Rep. Massie: Scientists Researching a ‘Transgenic Edible Vaccine’ Using Plants

Originally published October 1, 2023 1:10 pm PDT

“Ideally, a single plant could produce enough mRNA to vaccinate a single person,” said an associate professor at the University of California, Riverside.

QUICK FACTS:
  • Representative Thomas Massie (R-KY) appeared before the Committee of the Whole House to discuss his amendment to H.R. 4368, the Agriculture, Rural Development, Food and Drug Administration, and Related Agencies Appropriations Act.
  • Massie’s amendment would prohibit funding “related to any transgenic edible vaccine” for fiscal year 2024.
  • Transgenic edible vaccine research is currently underway at the University of California, Riverside, as a means of implementing mRNA into plants, such as lettuce and spinach.
  • “I don’t think the American people should be funding this,” Massie said.
  • Massie cautioned against the research, relaying an incident where vaccine-modified corn meant for pigs contaminated other products.
  • “A biotech company was experimenting, growing, in corn, a vaccine to keep pigs from getting diarrhea,” Massie shared, describing that the corn “co-mingled with soybeans” and contaminated hundreds of bushels of soybeans, which were then “co-mingled with 500,000 bushels of soybeans.”
  • While the hundreds of thousands of bushels were recalled, Massie warned against the mere risk of contamination, asking, “Do we want humans eating vaccines that were grown in corn meant to stop pigs from getting diarrhea? I don’t think we want that to happen.”
  • “I think it’s dangerous to play God with our food,” the representative said. “I think we need a safe food supply.”
  • The U.S. House of Representatives passed the amendment.
STUDY FROM UC RIVERSIDE:
  • Massie’s concern for transgenic edible vaccines arose after learning about a 2021 study from UC Riverside (UCR).
  • The university received a $500,000 grant from the National Science Foundation to assess whether DNA containing the mRNA vaccine can be integrated into a plant cell and replicated.
  • “We are testing this approach with spinach and lettuce and have long-term goals of people growing it in their own gardens,” said UCR’s Department of Botany and Plant Sciences associate professor Juan Pablo Giraldo. “Farmers could also eventually grow entire fields of it.”
  • Giraldo added, “One of the reasons I started working in nanotechnology was so I could apply it to plants and create new technology solutions.
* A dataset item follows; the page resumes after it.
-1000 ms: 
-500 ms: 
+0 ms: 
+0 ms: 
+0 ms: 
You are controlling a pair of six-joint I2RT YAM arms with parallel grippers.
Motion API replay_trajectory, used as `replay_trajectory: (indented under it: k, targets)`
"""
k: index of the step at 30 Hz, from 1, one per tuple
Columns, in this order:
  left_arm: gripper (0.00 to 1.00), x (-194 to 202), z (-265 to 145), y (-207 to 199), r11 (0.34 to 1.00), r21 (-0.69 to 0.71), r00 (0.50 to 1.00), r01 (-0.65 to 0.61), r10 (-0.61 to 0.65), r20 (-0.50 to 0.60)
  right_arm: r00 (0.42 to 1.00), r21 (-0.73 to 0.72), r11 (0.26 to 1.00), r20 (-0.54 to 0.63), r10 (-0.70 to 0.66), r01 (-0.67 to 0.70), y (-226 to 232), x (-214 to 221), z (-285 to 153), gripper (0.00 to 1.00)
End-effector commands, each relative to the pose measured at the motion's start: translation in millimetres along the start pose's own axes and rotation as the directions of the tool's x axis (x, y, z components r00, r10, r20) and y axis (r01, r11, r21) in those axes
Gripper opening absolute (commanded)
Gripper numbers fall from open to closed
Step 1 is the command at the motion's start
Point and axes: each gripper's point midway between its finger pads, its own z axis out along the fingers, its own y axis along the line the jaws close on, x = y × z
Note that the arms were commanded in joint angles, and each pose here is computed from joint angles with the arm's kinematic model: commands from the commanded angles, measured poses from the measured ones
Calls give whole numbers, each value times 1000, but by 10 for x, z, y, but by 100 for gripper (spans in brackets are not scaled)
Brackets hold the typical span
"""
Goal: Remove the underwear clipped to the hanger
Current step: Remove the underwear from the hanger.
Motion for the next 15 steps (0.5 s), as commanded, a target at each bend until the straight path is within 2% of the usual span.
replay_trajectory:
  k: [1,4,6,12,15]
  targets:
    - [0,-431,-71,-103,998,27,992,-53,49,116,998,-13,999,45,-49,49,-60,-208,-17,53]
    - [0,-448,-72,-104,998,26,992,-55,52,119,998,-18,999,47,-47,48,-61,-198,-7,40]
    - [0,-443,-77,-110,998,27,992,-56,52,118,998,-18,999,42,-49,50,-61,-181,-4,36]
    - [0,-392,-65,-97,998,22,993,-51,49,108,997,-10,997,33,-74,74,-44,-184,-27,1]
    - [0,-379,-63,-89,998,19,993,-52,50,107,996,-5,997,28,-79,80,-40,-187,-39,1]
Not just for food, but for high-value products as well, like pharmaceuticals.”
  • The study focuses on plants’ chloroplasts, structures that convert sunlight into energy.
  • Previous studies have concluded that chloroplasts can express genes that are not naturally occurring within the plant, opening the possibility for mRNA molecules to influence the plant’s cells.
BACKGROUND:
  • American Faith reported that a Missouri bill requiring the disclosure of products with vaccine ingredients and potential gene therapies failed to pass in the state legislature.
  • According to the bill, a product that has the possibility of acting as a gene therapy or could introduce genetic material to the consumer was to be labeled with the phrase, “Potential Gene Therapy Product.”
  • The bill also required organizations behind items potentially infecting an individual with a disease or exposing them to genetically modified materials to disclose information about the product.